=== Work order ===
Select all lines in the records that include "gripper".

· · · · · · ·

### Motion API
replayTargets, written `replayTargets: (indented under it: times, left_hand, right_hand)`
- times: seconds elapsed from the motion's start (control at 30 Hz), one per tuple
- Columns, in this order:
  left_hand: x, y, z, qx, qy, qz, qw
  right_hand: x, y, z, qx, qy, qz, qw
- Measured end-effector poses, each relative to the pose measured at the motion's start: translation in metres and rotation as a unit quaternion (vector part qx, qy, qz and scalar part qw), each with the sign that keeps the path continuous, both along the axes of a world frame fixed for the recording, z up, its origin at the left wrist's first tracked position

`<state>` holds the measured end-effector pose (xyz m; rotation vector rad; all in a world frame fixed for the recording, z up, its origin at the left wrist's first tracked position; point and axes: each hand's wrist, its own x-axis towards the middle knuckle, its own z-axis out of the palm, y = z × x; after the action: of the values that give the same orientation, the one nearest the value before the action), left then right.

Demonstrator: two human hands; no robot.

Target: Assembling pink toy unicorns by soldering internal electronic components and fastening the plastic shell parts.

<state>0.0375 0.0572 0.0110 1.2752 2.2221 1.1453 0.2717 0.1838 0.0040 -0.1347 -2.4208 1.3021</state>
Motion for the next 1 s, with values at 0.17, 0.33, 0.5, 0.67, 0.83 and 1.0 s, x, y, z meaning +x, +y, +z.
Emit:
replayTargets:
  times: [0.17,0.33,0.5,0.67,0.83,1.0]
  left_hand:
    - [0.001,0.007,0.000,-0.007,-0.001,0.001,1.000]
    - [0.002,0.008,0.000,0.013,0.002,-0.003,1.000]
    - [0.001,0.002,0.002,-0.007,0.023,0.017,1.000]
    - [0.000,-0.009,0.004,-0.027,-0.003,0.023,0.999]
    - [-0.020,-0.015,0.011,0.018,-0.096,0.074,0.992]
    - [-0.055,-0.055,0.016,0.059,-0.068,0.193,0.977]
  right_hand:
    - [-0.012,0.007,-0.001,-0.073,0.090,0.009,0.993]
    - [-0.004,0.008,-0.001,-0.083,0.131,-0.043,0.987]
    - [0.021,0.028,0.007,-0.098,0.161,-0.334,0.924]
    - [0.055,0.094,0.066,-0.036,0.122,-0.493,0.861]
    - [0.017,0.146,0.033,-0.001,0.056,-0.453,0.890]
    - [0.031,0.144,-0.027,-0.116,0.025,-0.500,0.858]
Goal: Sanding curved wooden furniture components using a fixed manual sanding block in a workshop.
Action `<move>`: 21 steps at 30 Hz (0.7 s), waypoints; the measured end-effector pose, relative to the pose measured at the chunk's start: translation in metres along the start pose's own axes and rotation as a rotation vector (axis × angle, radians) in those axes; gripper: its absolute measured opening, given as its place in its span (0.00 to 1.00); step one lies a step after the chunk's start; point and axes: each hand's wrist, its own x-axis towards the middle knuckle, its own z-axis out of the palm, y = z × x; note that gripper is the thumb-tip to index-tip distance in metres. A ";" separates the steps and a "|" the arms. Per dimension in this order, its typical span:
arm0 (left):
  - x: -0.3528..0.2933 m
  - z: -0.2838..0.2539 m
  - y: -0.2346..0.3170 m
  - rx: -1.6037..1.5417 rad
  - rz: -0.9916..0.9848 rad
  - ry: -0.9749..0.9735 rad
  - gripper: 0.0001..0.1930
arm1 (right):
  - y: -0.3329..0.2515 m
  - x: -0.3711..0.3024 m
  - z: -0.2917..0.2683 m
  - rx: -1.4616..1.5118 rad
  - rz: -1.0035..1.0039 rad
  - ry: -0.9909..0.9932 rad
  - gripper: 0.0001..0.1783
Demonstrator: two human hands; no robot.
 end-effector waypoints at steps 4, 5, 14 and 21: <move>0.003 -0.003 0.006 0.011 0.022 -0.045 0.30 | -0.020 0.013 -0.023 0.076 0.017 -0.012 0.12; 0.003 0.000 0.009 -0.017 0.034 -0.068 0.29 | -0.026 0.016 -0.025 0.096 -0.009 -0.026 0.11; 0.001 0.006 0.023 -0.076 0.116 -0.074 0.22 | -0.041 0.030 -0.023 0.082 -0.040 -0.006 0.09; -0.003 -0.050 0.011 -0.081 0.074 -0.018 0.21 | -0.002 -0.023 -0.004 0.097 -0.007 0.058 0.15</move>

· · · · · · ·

=== Solution to the exercise ===
Action `<move>`: 21 steps at 30 Hz (0.7 s), waypoints; the measured end-effector pose, relative to the pose measured at the chunk's start: translation in metres along the start pose's own axes and rotation as a rotation vector (axis × angle, radians) in those axes; gripper: its absolute measured opening, given as its place in its span (0.00 to 1.00); step one lies a step after the chunk's start; point and axes: each hand's wrist, its own x-axis towards the middle knuckle, its own z-axis out of the palm, y = z × x; note that gripper is the thumb-tip to index-tip distance in metres. A ";" separates the steps and a "|" the arms. Per dimension in this order, its typical span:
  - gripper: 0.0001..0.1930
  - gripper: 0.0001..0.1783

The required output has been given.